SLOs-Serve: Optimized Serving of Multi-SLO LLMs
Siyuan Chen, Zhipeng Jia, Samira Khan, Arvind Krishnamurthy, Phillip B. Gibbons
TL;DR
The paper tackles the challenge of serving multi-stage LLM requests under fine-grained, application-specific SLOs. It introduces SLOs-Serve, a DP-based scheduler that optimizes token allocations across prefill and decode stages, leveraging chunked prefill, adaptive speculative decoding, and soft admission control to guarantee SLO attainment for admitted requests. A holistic system design combines burst-resilient scheduling with soft admission and multi-replica request routing, backed by a Roofline-inspired performance model and dynamic batch-size tuning. Empirical evaluation across six application scenarios shows substantial capacity improvements over state-of-the-art baselines (average ~2.2x), with robust burst handling and near-linear scaling in multi-replica settings, underscoring the practical impact for heterogeneous LLM workloads.
Abstract
This paper introduces SLOs-Serve, a system designed for serving multi-stage large language model (LLM) requests with application- and stage-specific service level objectives (SLOs).
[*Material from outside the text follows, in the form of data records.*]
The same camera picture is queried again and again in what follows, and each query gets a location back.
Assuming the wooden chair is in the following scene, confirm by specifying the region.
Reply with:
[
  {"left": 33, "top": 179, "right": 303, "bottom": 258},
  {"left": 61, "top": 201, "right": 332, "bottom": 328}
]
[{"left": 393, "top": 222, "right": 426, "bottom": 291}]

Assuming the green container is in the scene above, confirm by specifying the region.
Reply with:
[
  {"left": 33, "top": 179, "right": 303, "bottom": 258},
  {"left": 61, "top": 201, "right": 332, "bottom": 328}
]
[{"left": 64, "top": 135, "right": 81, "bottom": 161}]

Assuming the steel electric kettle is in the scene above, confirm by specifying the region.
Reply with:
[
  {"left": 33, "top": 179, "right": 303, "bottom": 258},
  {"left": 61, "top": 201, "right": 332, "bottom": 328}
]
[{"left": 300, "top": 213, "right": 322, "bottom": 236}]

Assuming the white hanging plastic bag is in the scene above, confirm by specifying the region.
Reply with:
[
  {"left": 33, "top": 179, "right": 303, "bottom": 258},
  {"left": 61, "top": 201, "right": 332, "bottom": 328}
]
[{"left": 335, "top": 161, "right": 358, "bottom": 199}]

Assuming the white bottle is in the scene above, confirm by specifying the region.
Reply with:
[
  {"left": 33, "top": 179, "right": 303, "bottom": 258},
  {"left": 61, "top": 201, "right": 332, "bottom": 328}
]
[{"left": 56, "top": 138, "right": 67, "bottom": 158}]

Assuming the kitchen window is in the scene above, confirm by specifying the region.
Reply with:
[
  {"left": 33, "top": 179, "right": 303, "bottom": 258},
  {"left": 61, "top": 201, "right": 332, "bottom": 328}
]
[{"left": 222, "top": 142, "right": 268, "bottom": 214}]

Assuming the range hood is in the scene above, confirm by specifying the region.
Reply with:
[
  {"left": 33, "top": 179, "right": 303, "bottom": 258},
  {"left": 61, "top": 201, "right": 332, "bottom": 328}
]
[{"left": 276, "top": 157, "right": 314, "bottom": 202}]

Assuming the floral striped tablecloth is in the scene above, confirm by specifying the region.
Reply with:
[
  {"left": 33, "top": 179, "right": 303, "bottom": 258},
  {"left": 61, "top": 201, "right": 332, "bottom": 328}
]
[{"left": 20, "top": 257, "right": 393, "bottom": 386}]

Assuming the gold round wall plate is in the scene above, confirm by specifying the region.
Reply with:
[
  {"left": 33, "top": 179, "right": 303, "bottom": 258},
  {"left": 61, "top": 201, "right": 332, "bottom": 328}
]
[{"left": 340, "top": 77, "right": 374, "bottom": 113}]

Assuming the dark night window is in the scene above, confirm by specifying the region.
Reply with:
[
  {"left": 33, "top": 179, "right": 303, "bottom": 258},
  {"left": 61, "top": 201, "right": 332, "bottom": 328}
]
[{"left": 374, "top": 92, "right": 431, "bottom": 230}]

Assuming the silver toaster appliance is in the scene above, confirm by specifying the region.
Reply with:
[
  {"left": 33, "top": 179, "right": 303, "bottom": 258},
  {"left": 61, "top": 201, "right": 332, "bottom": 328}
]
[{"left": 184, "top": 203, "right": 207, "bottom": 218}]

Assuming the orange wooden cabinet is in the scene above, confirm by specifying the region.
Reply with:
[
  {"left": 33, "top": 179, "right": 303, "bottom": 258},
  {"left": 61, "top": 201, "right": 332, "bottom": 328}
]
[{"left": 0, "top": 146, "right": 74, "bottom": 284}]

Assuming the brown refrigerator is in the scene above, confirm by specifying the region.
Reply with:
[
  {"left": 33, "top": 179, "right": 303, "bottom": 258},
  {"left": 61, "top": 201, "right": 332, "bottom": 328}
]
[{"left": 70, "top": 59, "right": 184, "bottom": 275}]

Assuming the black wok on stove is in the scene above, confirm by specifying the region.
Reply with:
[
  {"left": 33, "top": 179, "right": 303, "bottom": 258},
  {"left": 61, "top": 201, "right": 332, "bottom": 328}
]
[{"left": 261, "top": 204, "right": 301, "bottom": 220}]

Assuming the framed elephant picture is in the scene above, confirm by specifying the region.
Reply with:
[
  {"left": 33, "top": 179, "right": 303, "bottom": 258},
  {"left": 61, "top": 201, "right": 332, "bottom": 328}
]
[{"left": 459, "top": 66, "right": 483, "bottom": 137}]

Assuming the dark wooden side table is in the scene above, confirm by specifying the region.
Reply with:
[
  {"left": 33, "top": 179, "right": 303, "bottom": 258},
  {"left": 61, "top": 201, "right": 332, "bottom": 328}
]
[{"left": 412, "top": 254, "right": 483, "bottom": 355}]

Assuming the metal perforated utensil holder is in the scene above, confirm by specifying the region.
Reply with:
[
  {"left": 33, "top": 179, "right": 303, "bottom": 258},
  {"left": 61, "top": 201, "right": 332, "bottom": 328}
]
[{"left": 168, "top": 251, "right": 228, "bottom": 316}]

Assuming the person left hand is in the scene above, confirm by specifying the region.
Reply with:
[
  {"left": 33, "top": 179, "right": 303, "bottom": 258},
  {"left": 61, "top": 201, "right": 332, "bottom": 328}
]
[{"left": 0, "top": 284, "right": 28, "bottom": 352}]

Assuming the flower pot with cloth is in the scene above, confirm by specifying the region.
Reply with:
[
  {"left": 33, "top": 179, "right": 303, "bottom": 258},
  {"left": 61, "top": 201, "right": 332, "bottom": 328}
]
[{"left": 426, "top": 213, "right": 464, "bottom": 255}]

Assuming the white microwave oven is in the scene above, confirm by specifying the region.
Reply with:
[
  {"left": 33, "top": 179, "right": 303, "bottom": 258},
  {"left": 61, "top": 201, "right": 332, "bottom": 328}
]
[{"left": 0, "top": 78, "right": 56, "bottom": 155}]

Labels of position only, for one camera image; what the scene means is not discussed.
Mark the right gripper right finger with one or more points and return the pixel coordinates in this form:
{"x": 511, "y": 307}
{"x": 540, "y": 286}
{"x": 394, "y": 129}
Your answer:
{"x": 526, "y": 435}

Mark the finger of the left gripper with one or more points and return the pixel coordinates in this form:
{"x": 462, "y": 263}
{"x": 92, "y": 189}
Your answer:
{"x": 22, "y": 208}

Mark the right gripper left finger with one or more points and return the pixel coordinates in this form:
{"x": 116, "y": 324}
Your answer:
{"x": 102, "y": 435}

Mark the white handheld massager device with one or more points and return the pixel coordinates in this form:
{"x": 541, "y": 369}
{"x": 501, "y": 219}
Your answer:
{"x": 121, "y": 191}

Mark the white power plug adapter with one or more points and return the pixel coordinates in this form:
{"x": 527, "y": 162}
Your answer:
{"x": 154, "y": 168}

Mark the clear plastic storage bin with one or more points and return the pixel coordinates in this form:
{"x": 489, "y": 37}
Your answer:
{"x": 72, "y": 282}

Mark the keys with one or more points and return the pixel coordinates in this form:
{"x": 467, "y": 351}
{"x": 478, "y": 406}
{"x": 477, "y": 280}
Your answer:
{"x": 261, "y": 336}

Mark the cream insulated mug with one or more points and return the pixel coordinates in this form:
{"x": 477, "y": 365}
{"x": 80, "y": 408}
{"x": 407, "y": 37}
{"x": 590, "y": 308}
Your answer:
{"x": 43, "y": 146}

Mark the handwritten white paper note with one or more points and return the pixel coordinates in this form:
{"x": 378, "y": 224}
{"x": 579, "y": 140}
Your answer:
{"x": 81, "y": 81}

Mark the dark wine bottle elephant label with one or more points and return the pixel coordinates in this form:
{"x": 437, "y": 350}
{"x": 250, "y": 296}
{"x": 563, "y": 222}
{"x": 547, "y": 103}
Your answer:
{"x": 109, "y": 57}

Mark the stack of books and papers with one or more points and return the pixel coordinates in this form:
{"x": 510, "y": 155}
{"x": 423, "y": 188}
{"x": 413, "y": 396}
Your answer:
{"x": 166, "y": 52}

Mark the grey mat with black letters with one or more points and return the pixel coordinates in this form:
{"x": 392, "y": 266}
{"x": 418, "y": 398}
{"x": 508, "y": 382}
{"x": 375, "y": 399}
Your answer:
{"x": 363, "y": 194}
The key idea behind SLOs-Serve is to customize the allocation of tokens to meet these SLO requirements. SLOs-Serve uses a multi-SLO dynamic programming-based algorithm to continuously optimize token allocations under SLO constraints by exploring the full design space of chunked prefill and (optional) speculative decoding. Leveraging this resource planning algorithm, SLOs-Serve effectively supports multi-SLOs and multi-replica serving with dynamic request routing while being resilient to bursty arrivals. Our evaluation across 6 LLM application scenarios (including summarization, coding, chatbot, tool calling, and reasoning) demonstrates that SLOs-Serve improves per-GPU serving capacity by 2.2x on average compared to prior state-of-the-art systems.